- [About this task] Each line from the one holding "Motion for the" to the end of the data below must be output verbatim, with no other lines.
** Collected material follows **
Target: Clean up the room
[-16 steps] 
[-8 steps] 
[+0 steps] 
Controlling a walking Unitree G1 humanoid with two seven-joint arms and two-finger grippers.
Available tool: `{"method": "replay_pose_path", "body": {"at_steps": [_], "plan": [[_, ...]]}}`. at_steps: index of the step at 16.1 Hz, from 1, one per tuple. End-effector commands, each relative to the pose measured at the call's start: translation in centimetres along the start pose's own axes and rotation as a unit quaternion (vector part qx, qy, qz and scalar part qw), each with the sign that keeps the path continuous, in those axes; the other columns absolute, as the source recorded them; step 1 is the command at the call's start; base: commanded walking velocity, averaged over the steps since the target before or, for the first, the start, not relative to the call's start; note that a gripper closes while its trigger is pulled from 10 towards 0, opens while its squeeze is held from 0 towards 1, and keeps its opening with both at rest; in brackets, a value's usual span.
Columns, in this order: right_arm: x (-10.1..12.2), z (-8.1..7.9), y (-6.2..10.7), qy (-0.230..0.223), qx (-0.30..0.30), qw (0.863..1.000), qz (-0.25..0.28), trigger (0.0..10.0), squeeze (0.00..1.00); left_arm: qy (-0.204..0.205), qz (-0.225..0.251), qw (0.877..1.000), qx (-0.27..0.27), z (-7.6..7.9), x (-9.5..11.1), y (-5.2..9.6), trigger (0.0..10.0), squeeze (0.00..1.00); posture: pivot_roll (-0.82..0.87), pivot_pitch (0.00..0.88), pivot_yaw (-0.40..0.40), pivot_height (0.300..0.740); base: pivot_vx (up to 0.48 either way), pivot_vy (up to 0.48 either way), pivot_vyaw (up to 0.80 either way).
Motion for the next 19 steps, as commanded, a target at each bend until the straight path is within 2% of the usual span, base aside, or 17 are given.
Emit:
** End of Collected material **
- [Reply to the exercise]
Motion for the next 19 steps, as commanded, a target at each bend until the straight path is within 2% of the usual span, base aside, or 17 are given.
Emit:

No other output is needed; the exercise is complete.